North Texas schools see increased threats of violence

North Texas schools see increased threats of violence
February 17
09:45 2022

Some schools in the Dallas-Fort Worth area are experiencing an increase in the number of fake threats received, causing repeated disruptions to the school year, according to research conducted by Ayden Runnels for the North Texas Daily.

Throughout the 2021-2022 school year, there have been 20 recorded threats to schools in the North Texas area, the most in the past four years. The Daily researched hundreds of news stories covering 33 middle and high schools in 12 DFW school districts. Consulted local sources include the Denton Record-Chronicle, Lewisville Leader and Dallas Morning News.

Since 2018, 57 threats against public schools in the area have been recorded. Thirty-six of those were confirmed by police to be fake and only seven of them involved an actual firearm being brought into a school.

“They think they can get away with it because everybody thinks the internet’s anonymous and they don’t realize how sophisticated law enforcement is in finding these things out […] thinking there’s no way someone can track them,” said Stephen Waddell, former superintendent of Lewisville Independent School District and current visiting professor at the University of North Texas.

This trend is not entirely isolated to the North Texas area, however. Over 1,000 threats against schools nationwide since August 2021 were recorded in research conducted by the K-12 School Shooting Database, 500 of which were in December alone. Forty-four percent of school and district leaders have also seen a rise in threats of violence in schools, according to EducationWeek.

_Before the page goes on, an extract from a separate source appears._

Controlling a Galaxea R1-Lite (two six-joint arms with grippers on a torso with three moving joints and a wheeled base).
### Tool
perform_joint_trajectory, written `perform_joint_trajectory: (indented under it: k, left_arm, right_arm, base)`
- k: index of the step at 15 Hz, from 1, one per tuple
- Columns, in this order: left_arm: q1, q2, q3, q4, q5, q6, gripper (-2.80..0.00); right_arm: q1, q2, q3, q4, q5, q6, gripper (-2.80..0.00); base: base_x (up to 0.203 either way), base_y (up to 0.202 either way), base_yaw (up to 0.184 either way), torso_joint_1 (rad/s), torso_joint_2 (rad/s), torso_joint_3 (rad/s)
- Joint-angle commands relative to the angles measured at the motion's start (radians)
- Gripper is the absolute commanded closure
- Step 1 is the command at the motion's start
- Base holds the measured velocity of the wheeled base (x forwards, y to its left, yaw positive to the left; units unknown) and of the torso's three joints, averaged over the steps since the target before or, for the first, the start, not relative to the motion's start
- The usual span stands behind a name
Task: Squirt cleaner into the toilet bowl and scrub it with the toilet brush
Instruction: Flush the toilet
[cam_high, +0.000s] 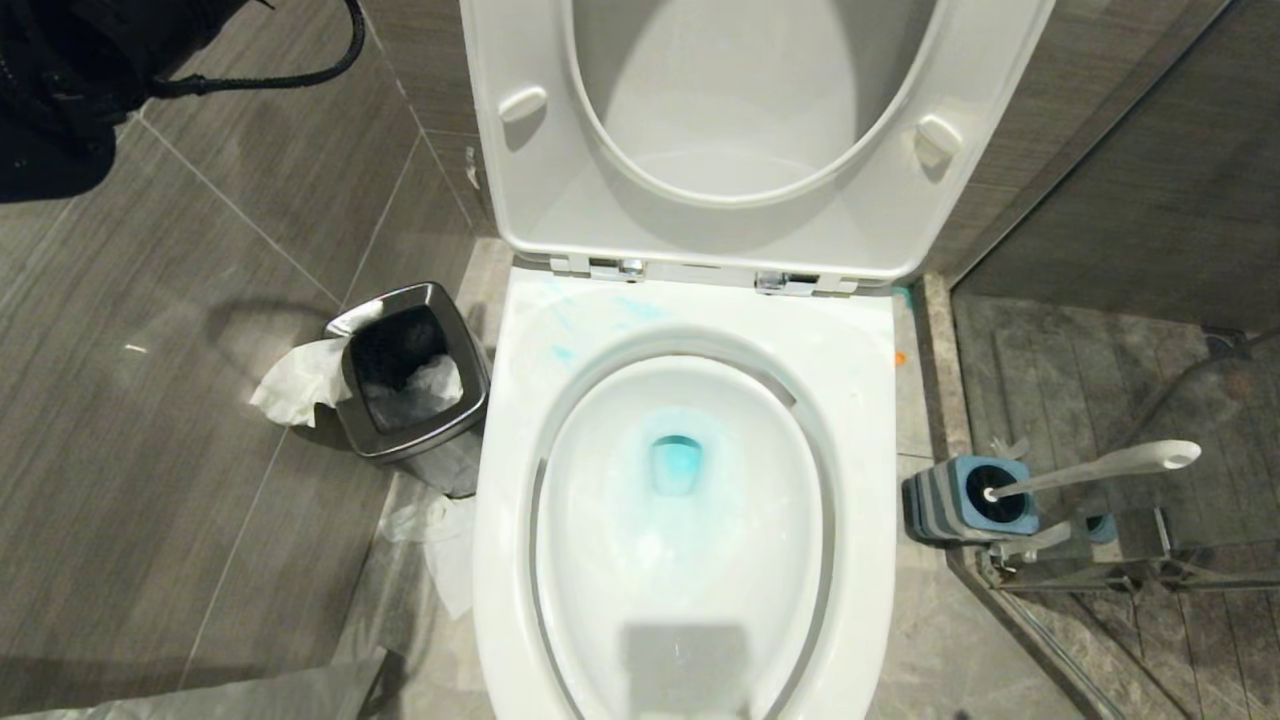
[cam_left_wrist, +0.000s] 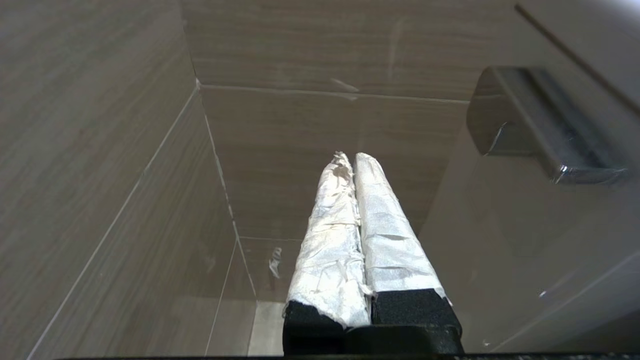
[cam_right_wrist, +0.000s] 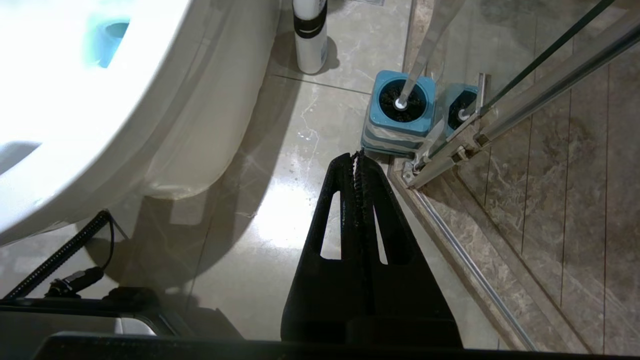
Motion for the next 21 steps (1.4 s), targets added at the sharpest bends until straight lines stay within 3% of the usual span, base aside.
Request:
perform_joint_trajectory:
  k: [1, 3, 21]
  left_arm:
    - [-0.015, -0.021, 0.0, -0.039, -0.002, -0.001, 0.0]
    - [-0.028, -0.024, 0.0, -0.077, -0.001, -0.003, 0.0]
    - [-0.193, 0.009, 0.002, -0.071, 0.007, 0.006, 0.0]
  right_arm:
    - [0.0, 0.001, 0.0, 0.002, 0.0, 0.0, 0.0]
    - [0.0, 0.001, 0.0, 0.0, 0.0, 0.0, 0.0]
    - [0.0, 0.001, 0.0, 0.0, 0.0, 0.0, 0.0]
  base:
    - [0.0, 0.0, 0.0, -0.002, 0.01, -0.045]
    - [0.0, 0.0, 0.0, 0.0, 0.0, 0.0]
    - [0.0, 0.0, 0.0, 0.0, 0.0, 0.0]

“From tracking media reports of school shooting threats since 2018, there were more in the fall of 2021 than prior years,” said David Riedman, lead researcher for the K-12 School Shooting Database.

The Daily found out of the 20 threats recorded this year in North Texas, 80 percent were fake. Only one was confirmed to constitute a real threat, in which a student brought a gun to Lewisville’s Harmon High School back in September 2021.

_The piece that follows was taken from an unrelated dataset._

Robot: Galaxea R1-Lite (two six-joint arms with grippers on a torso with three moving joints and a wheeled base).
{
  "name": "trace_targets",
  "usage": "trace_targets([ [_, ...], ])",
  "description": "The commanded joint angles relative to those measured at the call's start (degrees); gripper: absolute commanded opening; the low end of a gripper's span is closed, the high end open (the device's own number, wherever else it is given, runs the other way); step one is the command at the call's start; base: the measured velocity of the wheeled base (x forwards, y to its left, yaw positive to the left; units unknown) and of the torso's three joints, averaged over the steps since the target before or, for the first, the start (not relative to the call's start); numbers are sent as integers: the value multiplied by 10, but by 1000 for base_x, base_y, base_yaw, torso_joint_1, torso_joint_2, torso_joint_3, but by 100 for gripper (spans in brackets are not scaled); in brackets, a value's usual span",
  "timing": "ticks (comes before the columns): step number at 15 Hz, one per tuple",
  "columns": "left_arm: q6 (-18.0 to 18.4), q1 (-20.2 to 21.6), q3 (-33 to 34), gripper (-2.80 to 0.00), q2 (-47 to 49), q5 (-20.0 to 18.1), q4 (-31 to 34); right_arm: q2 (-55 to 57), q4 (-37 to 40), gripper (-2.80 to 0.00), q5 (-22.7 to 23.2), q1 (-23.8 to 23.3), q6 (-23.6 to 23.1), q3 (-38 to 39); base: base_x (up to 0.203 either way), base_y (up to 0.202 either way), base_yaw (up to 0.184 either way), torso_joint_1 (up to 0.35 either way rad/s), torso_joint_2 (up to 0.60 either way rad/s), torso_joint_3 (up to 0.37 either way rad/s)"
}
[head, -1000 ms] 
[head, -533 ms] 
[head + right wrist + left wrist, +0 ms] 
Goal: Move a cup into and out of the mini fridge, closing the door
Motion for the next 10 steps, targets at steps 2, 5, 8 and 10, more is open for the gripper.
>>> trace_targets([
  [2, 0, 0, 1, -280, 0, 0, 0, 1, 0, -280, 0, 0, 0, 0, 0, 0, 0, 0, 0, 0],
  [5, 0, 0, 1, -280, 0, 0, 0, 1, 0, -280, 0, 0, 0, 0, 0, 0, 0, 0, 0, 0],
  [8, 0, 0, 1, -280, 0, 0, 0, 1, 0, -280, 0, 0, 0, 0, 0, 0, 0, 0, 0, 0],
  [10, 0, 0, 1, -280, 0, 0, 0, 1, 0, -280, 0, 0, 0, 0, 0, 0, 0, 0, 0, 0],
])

“There are lots of different kinds of threats and school officials are left on their own to try to figure out what is real and what is a hoax without any comprehensive guidance or training for how to do it,” Riedman said. “Being too cautious harms students by causing them to miss school while missing a real threat can have deadly consequences. It’s a lose-lose situation.”

Whenever a threat is reported, schools often must go on lockdown for hours at a time, only to discover there was never any real intention of harm in the first place. The most recent case of this happened last month, where two Denton ISD high schools went into lockdown for unsubstantiated threats, with three more schools in the district placed on soft lockout.

While there has been an increase in the number of threats at schools, almost none have been substantiated by law enforcement, and were thought to be caused by students’ jokes or attempts to cancel school. Some North Texas police officers are concerned students do not understand what the consequences are for this kind of prank.

“Currently officers within the School Resource Officer program have tried to work with school administrators and have informed students through assemblies the seriousness and consequences of sending fake threats to students for the purpose of causing fear within the student body,” said Sergeant Gordon Blair of the Lewisville Police Department. “These consequences could range from a misdemeanor to felony charges as well as school disciplinary actions.”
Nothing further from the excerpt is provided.